Stupid fucking teenage driver!

I just can’t grasp the concept of getting a teenager with several accidents under their belt a NEW CAR. Or even an used car! If they want to drive so badly, they can get their own car and pay for it themselves (at least in part). Something tells me that if they did, they’d be a little more careful. It’s a lot harder to replace a car when your job (which you got to pay for the car) involves flipping burgers.

There was one kid in school that had crashed a few cars before graduation. I think he blamed the last accident on shaving cream that a jokester had put into his washer fluid. I don’t know that many people in school believed him.

The hyper activity is due to the adrenilin rush from the accident. I start acting like I’ve just chugged a 5 gallon expresso when that hits. I’ve had 3 accidents myself, last one would be at least 8 years ago now. I can tell you just what I did wrong to cause each accident and I don’t do that in a car anymore so I consider them great, 'tho expensive, learning expierences.

And your fibbing. You won’t stop fretting in 15 or 20 years unless someone is dead. :wink:

I’d love to see that. Unfortunately, it’s not going to happen. Until there are more accidents and/or assholish behavior, the cops don’t care.

Robin

I remember the day this happened.
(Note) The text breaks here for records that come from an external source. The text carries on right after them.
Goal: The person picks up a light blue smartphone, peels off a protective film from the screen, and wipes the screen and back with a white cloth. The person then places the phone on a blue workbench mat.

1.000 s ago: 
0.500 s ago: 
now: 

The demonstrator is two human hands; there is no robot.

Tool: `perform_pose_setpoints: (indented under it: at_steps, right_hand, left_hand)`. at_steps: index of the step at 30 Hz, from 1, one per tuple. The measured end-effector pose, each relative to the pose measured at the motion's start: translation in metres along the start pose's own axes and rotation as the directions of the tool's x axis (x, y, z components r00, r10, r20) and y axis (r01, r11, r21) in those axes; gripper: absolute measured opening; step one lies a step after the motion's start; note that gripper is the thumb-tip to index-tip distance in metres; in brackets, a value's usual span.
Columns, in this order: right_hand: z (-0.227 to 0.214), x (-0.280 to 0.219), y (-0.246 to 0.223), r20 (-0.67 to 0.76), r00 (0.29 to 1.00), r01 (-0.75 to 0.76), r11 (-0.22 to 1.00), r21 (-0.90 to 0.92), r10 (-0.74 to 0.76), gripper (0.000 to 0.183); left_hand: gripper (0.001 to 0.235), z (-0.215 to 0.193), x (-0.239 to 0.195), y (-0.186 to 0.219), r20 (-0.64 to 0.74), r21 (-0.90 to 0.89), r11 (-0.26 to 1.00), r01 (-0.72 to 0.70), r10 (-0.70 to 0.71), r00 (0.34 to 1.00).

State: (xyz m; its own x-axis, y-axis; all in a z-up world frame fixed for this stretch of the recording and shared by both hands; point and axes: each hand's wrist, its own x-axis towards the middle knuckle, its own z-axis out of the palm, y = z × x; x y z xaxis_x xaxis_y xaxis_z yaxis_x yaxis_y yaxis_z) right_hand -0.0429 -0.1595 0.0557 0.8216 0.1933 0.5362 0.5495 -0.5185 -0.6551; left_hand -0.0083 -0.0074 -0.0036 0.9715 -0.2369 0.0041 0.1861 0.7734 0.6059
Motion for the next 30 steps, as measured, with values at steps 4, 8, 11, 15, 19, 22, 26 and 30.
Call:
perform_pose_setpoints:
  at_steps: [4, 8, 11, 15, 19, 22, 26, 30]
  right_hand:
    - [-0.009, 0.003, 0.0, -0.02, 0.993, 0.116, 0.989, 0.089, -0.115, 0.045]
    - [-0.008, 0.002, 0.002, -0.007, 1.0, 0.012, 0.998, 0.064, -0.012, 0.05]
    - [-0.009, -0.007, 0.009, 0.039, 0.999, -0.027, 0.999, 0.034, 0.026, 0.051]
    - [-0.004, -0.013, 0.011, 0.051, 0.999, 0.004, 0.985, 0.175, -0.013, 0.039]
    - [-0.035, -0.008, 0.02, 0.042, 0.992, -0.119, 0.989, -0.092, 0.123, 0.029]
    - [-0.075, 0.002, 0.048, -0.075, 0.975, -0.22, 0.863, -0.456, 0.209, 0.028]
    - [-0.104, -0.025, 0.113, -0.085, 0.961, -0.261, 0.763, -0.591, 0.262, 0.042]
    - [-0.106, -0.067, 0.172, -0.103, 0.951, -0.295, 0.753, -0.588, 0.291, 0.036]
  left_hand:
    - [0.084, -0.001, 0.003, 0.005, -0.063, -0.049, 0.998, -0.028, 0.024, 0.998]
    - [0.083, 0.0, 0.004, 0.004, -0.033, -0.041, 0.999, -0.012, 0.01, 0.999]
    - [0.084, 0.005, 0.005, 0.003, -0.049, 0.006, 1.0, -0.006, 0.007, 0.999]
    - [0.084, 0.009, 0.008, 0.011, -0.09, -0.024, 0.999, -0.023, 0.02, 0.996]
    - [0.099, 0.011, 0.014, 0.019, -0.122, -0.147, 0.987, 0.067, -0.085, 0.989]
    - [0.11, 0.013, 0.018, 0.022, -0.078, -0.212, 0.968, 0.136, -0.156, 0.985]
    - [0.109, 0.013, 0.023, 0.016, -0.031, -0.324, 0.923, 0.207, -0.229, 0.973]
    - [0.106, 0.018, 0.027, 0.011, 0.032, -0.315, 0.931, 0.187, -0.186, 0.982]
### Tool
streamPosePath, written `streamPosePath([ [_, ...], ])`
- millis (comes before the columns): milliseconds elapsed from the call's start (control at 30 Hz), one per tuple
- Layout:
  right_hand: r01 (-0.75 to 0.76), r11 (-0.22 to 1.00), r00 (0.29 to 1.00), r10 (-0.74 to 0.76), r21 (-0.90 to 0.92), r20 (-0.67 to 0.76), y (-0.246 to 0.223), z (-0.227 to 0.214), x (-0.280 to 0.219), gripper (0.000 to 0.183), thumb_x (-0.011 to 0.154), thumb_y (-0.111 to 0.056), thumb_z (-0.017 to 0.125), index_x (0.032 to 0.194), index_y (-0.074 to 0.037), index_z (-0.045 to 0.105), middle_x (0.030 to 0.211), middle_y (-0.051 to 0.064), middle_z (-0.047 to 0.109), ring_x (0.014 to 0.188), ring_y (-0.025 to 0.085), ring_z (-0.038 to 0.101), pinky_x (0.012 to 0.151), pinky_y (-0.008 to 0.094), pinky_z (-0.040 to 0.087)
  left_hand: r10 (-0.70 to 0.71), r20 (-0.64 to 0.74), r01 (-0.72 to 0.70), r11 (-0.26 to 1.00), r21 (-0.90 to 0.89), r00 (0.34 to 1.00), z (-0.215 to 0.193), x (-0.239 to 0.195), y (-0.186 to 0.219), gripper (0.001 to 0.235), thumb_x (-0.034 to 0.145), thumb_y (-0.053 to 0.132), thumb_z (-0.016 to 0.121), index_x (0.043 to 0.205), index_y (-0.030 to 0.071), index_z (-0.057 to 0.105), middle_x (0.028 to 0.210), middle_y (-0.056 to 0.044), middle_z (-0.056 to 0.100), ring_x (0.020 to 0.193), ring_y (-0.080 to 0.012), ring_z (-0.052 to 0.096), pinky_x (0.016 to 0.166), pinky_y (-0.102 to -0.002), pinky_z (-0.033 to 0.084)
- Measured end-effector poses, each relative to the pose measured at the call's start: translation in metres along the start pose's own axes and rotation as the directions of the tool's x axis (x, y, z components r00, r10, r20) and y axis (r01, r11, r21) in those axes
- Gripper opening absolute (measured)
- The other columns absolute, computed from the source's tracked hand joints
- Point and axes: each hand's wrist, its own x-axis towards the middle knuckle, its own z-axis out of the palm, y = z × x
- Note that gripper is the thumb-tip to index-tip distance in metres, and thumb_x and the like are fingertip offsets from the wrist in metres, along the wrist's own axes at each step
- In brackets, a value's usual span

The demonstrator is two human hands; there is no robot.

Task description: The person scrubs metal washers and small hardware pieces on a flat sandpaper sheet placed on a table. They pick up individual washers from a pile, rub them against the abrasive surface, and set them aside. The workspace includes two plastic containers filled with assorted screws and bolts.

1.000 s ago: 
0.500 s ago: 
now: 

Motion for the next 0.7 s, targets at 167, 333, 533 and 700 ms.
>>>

I barely missed the traffic jam that resulted. I got to work the following morning and heard terrible stories of the girls faces being maimed beyond recognition. I heard the second 15 yr old girl made it three hours in the hospital before she passed. I couldn’t find a newspaper anywhere that following day, they were sold out everywhere. This whole town was in shock. As was I. Sadly though I wasn’t suprised.

The following investigation revealed that there was nothing mechanically wrong with the vehicle she was driving. You see the young people like to jump their cars (as they’re moving in a downhill direction)on that particular hill she drove down. Office workers who work at the bottom of that hill report that they very often, “hear cars landing”. Young people make up the smallest number of drivers, yet they make up the highest number of accidents. (No cite)

Tongue-Ass avenue!?!?!??

Ahhm no Tongass

Did I spell it that way? Lemme check…nope

Yeah…not really in too good of taste, that comment.

I was a horrendous teenage driver. I was the chick who totalled two cars in six months (with a handful of fender benders in between) in high school. Granted, I always bought my own cars (when you’re waitressing and live at home with your parents, you find you’ve got a bit of money to burn, and I always had clunkers) but it didn’t make it any better. I believe that was the year my mother’s hair turned completely grey.

:smiley:

Although by the time I totalled my second car, she was regaining her sense of humor. I remember sitting in the living room with her and my stepfather in total silence, thinking this was gonna be when she completely lost her shit. She just looked at me and said “at least you don’t have to move your car for trash day tommorow.” Ah, good times.

I’ve totalled a couple more cars since then, but am happy to report I wasn’t at fault for any of 'em (check the insurance reports if you don’t believe me!). All of my friends and family are convinced I drive with an invisible bullseye on my car. At least I never have to drive if I’m in a group. No one wants to ride with me, I can’t seem to escape my own car karma but dammit, they can save themselves!

Anyhoo, my point is: Yeah, teenagers are sucky drivers. I realize there are exceptions to the rule, as with any rule, but as a whole, they suck. They’re expected to suck, they’re completely inexperienced. But they get better. Still, there’s no excuse for what this little shit did. I hope he gets a pleasant suprise by the cops knocking on his door and having a nice chat with his parents.

Probably oughta give the kid a break, he probably would have stopped if it wasn’t for the reefer and beer (He knew he’d get in trouble over that).

The street we live on has a similar problem, knuckleheads who treat the curvy hill like their own private slalom course. One evening a couple of weeks ago, the smell of burning rubber permeated our dining room.